- _Assigned task_
Print, exactly as they appear in the listing below, the lines from the line with "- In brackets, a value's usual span" to the line with "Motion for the", with both end lines kept.

═══ Supplied material ═══

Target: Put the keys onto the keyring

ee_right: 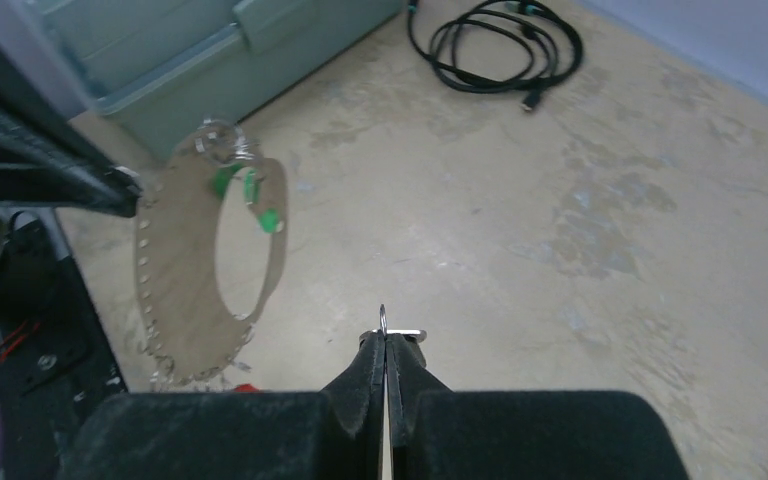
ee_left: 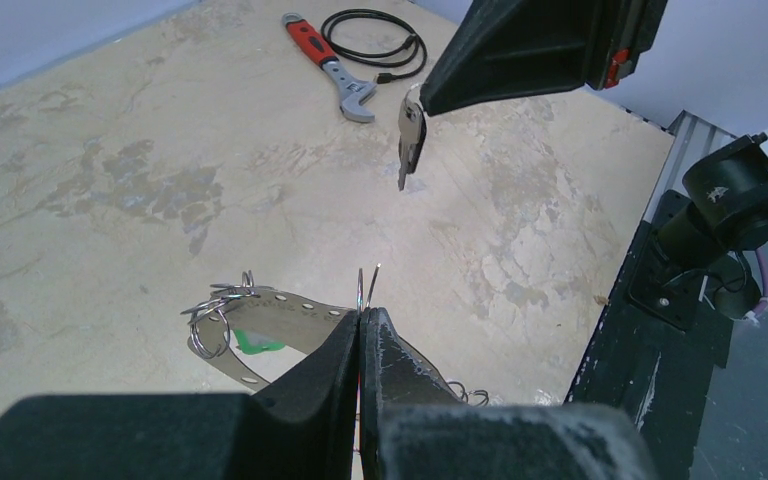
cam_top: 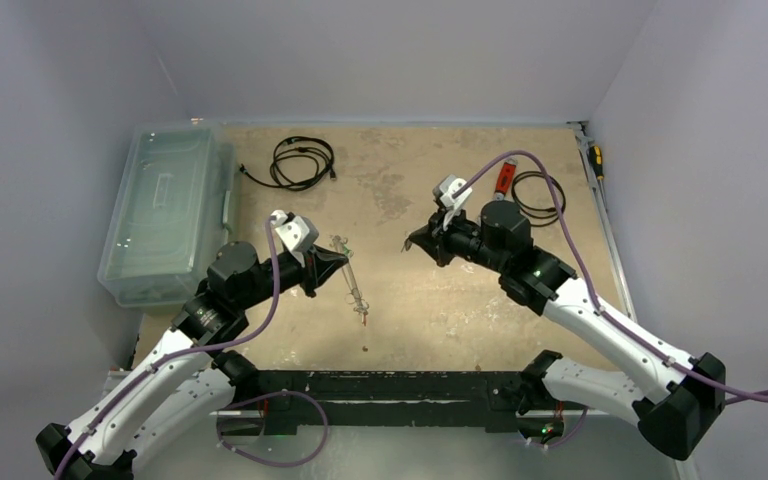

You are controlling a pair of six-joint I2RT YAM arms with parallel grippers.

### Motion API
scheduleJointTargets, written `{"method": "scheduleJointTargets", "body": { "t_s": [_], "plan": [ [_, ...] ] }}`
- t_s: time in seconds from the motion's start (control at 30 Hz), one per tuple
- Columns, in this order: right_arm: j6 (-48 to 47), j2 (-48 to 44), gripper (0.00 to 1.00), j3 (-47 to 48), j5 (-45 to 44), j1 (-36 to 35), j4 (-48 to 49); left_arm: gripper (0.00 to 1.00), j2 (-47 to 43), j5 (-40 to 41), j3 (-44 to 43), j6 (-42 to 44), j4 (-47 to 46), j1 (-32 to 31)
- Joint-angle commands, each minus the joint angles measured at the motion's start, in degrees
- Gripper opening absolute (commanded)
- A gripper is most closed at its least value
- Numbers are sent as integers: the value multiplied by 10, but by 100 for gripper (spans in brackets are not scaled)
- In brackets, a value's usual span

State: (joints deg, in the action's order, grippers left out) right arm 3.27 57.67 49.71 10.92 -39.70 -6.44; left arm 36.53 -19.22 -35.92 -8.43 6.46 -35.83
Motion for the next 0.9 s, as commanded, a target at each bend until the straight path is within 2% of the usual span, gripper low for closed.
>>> {"method": "scheduleJointTargets", "body": {
  "t_s": [0.0, 0.23, 0.53, 0.87],
  "plan": [
    [-29, -8, 0, -1, 88, -14, 31, 0, -2, -12, -21, -10, -47, -6],
    [-59, -7, 0, -1, 107, -55, 38, 0, 0, -17, -20, -11, -49, -8],
    [-68, -1, 0, 13, 190, -84, 38, 0, 0, -38, -15, -13, -56, -8],
    [-66, 26, 0, 38, 231, -93, 77, 0, -4, -45, -12, -14, -56, -12]
  ]
}}
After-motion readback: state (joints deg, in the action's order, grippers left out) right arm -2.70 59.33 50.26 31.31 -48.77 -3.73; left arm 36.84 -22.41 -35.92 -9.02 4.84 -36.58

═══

- _Answer for the task_
- In brackets, a value's usual span

State: (joints deg, in the action's order, grippers left out) right arm 3.27 57.67 49.71 10.92 -39.70 -6.44; left arm 36.53 -19.22 -35.92 -8.43 6.46 -35.83
Motion for the next 0.9 s, as commanded, a target at each bend until the straight path is within 2% of the usual span, gripper low for closed.

Work on the exercise is complete.